Love it or hate it, Valentine’s Day is a big deal that brings with it an enormous amount of social shares and search traffic which you can potentially benefit from with a quiz of your own.
I’m going to demonstrate the best practices for creating a Valentine’s Day quiz using an example from LastHopeK9.org. I’m doing this for a couple of reasons – first, it shows that you don’t have to sell chocolates or flowers to benefit from the holiday hype. Second, I really like dogs, they are great, and you should definitely consider adopting.
1. How it looks (design)
Pink. obviously. That’s not really a requirement, but not a terrible idea. I like this example from Last Hope Rescue because they do a lot of things right on the design and cover page. Let’s break down the elements for simplicity.
(the part below that has a paw print on it) This is the massive image that appears on the front of every quiz, it’s also the image that will get shared if someone just posts a direct link to your quiz on Facebook. Take it seriously, make sure it’s the right size, put your brand in there, create a custom image, do what you have to do to make this image special.
It doesn’t have to be pink, and in general I actually recommend that you just follow your brand colors when creating quizzes.
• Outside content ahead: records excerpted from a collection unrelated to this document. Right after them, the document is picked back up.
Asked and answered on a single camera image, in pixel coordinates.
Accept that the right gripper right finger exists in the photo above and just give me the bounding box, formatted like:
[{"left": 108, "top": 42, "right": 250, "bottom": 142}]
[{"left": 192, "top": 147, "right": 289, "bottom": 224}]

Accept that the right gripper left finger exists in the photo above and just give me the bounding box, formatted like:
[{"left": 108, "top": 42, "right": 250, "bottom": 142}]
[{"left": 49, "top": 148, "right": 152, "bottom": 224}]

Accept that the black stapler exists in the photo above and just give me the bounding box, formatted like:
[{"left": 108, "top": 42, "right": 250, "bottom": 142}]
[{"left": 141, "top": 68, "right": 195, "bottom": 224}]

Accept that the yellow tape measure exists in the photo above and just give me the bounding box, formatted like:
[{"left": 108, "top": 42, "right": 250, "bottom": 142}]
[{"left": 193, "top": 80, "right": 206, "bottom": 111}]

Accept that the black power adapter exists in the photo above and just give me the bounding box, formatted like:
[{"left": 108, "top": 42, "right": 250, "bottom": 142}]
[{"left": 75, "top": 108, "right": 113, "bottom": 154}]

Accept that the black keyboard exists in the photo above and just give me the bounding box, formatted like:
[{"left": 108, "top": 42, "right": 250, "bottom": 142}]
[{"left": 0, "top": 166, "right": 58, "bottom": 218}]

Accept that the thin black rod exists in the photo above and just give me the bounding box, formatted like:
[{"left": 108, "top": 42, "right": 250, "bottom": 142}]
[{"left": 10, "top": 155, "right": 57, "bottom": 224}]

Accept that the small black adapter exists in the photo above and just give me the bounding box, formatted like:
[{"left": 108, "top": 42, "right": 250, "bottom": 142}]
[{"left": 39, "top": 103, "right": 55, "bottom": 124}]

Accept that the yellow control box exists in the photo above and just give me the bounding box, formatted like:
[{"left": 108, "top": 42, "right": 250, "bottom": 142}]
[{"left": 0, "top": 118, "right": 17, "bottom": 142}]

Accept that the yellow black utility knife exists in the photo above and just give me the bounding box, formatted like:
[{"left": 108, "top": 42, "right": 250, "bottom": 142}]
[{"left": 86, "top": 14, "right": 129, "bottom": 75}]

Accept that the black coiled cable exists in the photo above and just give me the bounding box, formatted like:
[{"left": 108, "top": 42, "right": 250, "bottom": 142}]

The goal with quizzes is to make them appear just like any other piece of content your company might produce, not to make them super unique (only because this generally leads to better results).
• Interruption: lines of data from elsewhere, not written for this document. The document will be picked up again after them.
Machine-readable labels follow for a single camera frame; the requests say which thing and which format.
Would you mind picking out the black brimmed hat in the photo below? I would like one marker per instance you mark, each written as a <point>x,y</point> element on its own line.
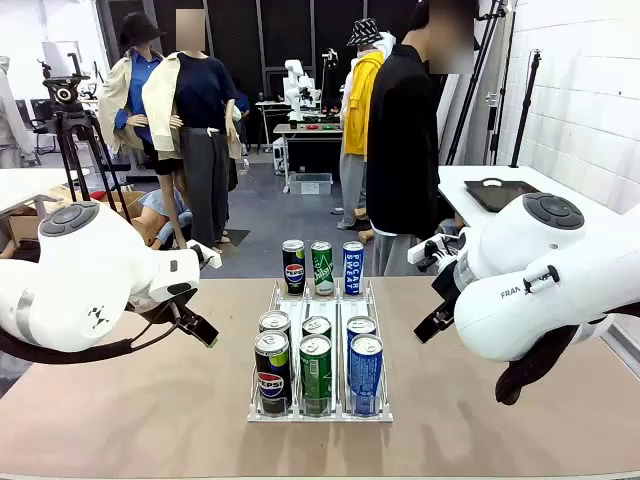
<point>137,30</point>

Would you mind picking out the clear acrylic can rack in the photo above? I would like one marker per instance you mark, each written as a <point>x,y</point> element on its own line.
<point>320,306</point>

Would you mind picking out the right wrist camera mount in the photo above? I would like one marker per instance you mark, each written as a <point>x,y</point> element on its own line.
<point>425,250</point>

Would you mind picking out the clear plastic storage bin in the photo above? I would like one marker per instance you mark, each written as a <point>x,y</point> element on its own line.
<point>310,185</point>

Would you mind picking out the black white bucket hat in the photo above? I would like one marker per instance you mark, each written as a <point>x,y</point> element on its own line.
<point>364,31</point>

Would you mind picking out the white table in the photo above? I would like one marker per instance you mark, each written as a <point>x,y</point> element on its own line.
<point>25,185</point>
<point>470,172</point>

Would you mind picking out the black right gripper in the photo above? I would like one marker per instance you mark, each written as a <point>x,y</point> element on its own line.
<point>447,285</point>

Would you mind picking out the small white background robot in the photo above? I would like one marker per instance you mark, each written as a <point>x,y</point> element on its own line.
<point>295,75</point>

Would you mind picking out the black camera tripod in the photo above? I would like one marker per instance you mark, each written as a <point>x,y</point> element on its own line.
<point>72,125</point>

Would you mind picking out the grey table black panel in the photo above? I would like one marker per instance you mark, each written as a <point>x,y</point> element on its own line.
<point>310,129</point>

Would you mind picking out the floor dummy light blue shirt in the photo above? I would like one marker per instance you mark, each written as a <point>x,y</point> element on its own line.
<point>150,220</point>

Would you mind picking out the mannequin blue shirt beige coat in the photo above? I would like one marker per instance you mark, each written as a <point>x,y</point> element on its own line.
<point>140,85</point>

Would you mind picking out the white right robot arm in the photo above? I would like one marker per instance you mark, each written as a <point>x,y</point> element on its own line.
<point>550,300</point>

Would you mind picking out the dark brown serving tray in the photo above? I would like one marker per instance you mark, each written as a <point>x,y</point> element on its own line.
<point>495,197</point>

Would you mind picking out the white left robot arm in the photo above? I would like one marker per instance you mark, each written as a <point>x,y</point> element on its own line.
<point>85,280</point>

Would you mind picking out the grey slotted rail panel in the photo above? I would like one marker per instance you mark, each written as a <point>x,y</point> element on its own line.
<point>625,350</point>

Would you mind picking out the green Chilsung can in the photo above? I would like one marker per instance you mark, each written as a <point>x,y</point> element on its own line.
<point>322,272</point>
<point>316,326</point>
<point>315,380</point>

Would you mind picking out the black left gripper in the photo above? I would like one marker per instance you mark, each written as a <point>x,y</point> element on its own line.
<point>160,311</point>

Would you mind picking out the upright black light stand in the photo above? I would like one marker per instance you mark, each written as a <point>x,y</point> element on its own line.
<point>525,110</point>

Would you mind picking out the leaning black stand poles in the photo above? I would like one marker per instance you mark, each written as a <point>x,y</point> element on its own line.
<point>475,82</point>

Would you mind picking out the black Pepsi can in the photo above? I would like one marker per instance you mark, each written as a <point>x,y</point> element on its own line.
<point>274,321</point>
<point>272,380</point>
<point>294,272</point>

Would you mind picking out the blue Pocari Sweat can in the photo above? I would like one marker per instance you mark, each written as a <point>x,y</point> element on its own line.
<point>366,380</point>
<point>353,272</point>
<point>360,326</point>

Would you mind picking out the person in black cardigan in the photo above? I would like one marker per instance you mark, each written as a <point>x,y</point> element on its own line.
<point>405,140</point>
Why is this in design? Because it shows up on the front page of your quiz and is also part of what gets shared when someone posts the quiz on Facebook or Twitter. 80% of people scrolling through a feed will read your title, but a much smaller percentage will actually click through and take the full quiz. You should take title-writing seriously, but luckily we did it for you. Here are two title templates that pretty much just work for Valentine’s Day.
1. The “Which (blank) are you?” title: “Which dessert are you?” (actual quiz)
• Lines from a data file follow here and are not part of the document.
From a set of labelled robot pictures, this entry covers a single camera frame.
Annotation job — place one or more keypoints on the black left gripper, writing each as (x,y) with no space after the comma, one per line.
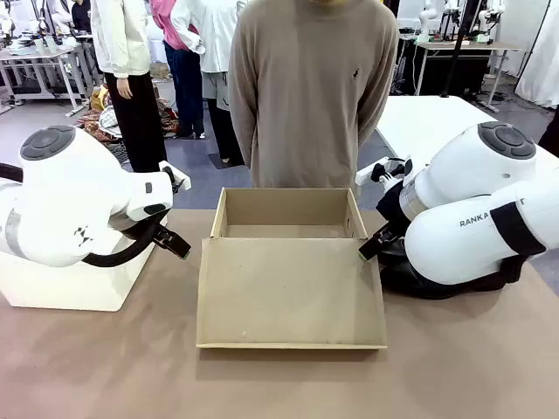
(133,228)

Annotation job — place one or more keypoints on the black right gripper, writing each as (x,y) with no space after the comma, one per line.
(393,209)

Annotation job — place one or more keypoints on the brown cardboard shoe box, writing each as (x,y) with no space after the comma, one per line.
(288,288)

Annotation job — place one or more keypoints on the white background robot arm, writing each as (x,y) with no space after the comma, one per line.
(488,24)
(425,22)

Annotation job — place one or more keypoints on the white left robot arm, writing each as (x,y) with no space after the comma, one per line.
(65,196)

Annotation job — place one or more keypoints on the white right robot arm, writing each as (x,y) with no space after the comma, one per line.
(463,183)

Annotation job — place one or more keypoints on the white plastic storage box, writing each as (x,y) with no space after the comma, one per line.
(65,288)

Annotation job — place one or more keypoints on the cream jacket bystander's hand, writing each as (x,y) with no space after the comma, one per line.
(126,88)

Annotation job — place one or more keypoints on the white side table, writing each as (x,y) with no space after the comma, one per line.
(419,122)

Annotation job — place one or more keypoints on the patterned cloth pile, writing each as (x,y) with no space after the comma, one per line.
(96,124)

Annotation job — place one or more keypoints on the bystander in pink top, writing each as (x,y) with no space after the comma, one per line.
(183,87)

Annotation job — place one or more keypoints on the person in beige sweater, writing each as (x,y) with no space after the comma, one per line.
(305,96)

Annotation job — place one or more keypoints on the bystander in white shirt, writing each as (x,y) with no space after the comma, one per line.
(214,35)

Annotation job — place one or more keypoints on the black tripod pole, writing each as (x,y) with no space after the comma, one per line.
(458,43)

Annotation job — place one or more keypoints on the background table with robots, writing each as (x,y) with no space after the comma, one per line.
(471,47)

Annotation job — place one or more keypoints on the grey background work table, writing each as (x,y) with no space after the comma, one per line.
(39,54)

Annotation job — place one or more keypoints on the white curtain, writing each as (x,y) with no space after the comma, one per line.
(541,57)

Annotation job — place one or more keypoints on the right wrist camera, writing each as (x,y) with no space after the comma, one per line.
(371,173)

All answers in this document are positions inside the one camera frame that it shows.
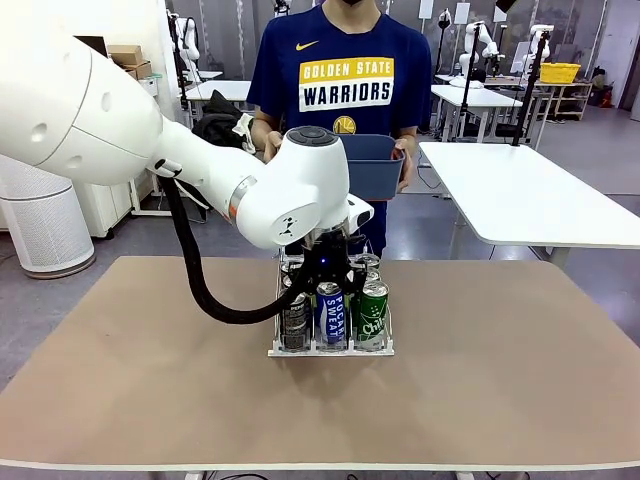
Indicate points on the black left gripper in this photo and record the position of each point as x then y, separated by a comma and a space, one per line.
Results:
327, 267

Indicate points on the blue Pocari Sweat can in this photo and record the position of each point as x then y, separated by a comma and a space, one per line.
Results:
331, 317

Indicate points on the person's left forearm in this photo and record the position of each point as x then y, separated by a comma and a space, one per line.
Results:
409, 131

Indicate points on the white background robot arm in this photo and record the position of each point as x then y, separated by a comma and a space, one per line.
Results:
537, 40
475, 45
187, 35

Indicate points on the person's right forearm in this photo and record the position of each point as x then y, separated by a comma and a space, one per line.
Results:
260, 125

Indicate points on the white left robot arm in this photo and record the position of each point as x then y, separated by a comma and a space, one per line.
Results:
125, 110

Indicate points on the white can dispenser rack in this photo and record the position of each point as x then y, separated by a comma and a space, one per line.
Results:
330, 352

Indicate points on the person's left hand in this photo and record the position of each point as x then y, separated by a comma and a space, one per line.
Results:
409, 157

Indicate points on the person's right hand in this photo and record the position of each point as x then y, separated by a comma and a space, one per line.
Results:
272, 145

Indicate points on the black trousers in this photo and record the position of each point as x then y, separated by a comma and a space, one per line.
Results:
379, 227

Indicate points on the white cloth garment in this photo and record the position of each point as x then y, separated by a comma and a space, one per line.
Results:
246, 132

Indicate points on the black jacket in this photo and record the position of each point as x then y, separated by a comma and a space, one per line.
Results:
220, 120

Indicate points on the white side table wooden top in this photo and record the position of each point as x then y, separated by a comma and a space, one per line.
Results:
145, 210

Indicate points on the large white table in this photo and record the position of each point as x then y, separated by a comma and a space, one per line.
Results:
530, 200

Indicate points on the white desk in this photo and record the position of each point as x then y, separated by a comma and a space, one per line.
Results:
220, 90

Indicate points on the person in blue shirt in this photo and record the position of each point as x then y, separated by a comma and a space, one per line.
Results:
345, 60

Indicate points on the white cabinet with wooden top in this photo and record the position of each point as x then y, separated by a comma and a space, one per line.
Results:
110, 205

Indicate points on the black tripod pole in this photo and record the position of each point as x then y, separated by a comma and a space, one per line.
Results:
526, 110
468, 95

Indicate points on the white background table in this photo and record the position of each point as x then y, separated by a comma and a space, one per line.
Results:
480, 97

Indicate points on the small white box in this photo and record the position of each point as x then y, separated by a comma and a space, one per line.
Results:
148, 87

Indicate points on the brown cardboard box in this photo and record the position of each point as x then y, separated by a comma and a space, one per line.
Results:
141, 70
125, 54

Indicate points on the white cylindrical air purifier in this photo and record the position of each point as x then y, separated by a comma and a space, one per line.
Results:
40, 220

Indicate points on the wooden shelf table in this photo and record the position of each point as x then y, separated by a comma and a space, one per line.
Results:
570, 87

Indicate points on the yellow plastic crate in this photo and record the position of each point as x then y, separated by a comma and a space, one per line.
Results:
560, 72

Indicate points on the red fire extinguisher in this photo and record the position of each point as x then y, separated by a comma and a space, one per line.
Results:
605, 95

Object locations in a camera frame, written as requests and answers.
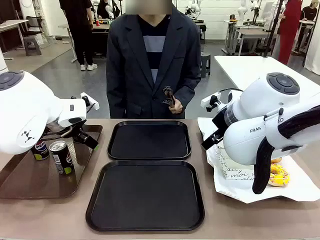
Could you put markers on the small red cup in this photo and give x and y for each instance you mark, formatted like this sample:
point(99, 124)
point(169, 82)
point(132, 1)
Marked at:
point(97, 23)

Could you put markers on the brown glazed donut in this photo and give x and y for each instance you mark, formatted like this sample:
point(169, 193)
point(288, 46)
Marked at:
point(277, 160)

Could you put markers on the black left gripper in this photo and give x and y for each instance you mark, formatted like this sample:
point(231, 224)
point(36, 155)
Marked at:
point(78, 133)

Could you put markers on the large white table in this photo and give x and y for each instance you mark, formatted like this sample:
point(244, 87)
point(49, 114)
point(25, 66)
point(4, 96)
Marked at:
point(237, 67)

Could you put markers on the yellow sprinkled donut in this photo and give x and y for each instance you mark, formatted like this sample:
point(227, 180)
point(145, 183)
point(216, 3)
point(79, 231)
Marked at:
point(280, 176)

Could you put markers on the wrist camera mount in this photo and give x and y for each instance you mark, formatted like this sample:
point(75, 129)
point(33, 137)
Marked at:
point(86, 100)
point(207, 100)

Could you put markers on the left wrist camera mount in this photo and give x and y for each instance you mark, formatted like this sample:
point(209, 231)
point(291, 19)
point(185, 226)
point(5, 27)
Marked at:
point(86, 100)

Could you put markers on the person in black shirt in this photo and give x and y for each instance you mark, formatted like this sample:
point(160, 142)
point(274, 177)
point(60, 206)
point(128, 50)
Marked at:
point(308, 15)

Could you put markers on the standing person in black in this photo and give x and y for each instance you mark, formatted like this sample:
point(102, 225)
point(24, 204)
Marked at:
point(77, 32)

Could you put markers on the black office chair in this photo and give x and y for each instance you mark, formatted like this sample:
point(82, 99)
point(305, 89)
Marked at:
point(32, 25)

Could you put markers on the smaller black plastic tray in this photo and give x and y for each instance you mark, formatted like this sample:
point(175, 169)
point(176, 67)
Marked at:
point(150, 140)

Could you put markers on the grey background work tables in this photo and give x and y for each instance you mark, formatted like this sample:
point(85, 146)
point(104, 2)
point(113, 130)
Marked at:
point(247, 33)

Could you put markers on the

2. The “Who is your?” title” “Who is your (Furry) Valentine?” also works for “Who should be your Valentine?” and things like that.
2. How it feels (questions)
Would you like to talk to people who visit your website? What about people who just happen to visit your Facebook page? Now you can (in informercial voice). Quiz questions are the perfect place to hold a quick chat with people who frequent your site or social properties, and an opportunity to build some comradery with people before you go and ask them to buy stuff from you (or adopt a dog).
Here are the things you should do in your quiz questions.
-Have images. We ran a study and found that all 100 of the top quizzes (ranked by hits) had at least one image question in them. As you can see in the screenshot below, image questions look pretty cool, and they certainly liven up a quiz, which is probably the reason for their success.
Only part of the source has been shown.